The effective number of alleles (Ae) was used to assess genetic diversity [Supplementary Table 3 and Figure 1A]. In the Han population, Ae values ranged from 3.6040 to 8.7212 (mean = 6.0626). The Miao population ranged from 3.4071 to 8.6514 (mean = 5.5064), Tujia from 3.0370 to 9.2363 (mean = 5.6702), and Yi from 3.4479 to 9.8274 (mean = 5.8048). For Bouyei, Ae values ranged from 3.6950 to 9.3129 (mean = 5.5606), and for Dong, from 3.0529 to 8.4941 (mean = 5.6750). The Gelao population had the highest Ae value at locus MH20ZBF-002 (10.1693), with a mean Ae of 5.8415. Loci mh02FHL-006 (6.7007-9.8274), MH20ZBF-002 (5.6107-10.1693), and MH18FHL-004 (6.9316-9.2363) consistently showed high Ae values across multiple groups, reflecting strong polymorphism and discriminative power. In contrast, mh09WL-005 and mh22WL-008 exhibited relatively low Ae values.
Evaluation of forensic potential
To evaluate the forensic utility of the 33 microhaplotypes in Guizhou populations, we calculated expected heterozygosity (He), observed heterozygosity (Ho), polymorphism information content (PIC), power of discrimination (PD), probability of matching (PM), and probability of exclusion (PE)

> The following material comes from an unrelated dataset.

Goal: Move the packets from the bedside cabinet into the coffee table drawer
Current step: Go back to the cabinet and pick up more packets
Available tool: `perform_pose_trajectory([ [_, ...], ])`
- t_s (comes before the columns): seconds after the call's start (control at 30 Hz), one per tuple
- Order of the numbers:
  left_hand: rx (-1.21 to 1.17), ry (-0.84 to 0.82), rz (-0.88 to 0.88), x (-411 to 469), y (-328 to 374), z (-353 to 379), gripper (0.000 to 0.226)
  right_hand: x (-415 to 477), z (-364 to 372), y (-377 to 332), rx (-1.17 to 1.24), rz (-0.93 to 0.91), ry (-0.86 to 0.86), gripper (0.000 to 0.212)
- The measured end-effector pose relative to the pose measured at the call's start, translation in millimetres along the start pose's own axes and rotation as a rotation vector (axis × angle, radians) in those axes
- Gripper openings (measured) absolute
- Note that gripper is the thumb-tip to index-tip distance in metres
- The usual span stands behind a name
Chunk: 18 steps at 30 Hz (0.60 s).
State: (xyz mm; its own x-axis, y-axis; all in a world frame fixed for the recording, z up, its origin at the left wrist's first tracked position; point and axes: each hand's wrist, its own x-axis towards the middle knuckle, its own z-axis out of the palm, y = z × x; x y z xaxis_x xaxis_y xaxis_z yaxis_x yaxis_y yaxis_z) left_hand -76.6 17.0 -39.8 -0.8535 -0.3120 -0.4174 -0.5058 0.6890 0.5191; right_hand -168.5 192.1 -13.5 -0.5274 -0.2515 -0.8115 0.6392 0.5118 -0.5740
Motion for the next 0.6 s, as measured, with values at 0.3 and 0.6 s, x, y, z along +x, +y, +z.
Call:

Population genetic distance analysis
In this study, we analyzed the genetic distances among seven ethnic groups in Guizhou province by calculating DA values [Supplementary Table 5]. The results revealed slight genetic differentiation across these populations. Notably, the Han population in Guizhou exhibited relatively small genetic distances to other groups, particularly with the Tujia population (DA = 0.0276). In contrast, the Gelao population in Guizhou showed higher DA values with other populations (average DA = 0.0469), with the highest value observed between the Gelao and Miao populations (DA = 0.0527). Furthermore, the largest genetic distance among the seven groups was observed between the Yi and Bouyei populations (DA = 0.0529). Subsequently, we calculated Fst values to quantify the extent of genetic differentiation among the seven ethnic groups in Guizhou [Supplementary Table 6]. The Guizhou Miao population exhibited relatively high genetic differentiation from other groups, especially with the Gelao and Han populations (Fst = 0.0054 and 0.0052, respectively). The remaining population pairs showed comparatively low genetic differentiation, including the Tujia-Yi and Dong-Bouyei pairs. Figure 2 presents the UPGMA phylogenetic tree based on pairwise Fst values. The Guizhou Gelao population diverged earliest from the ancestral node, followed by the Bouyei and Dong populations, which formed a separate branch. Subsequent splits separated the Yi and Miao populations, while the Tujia and Han populations formed the most recent and closely related clade.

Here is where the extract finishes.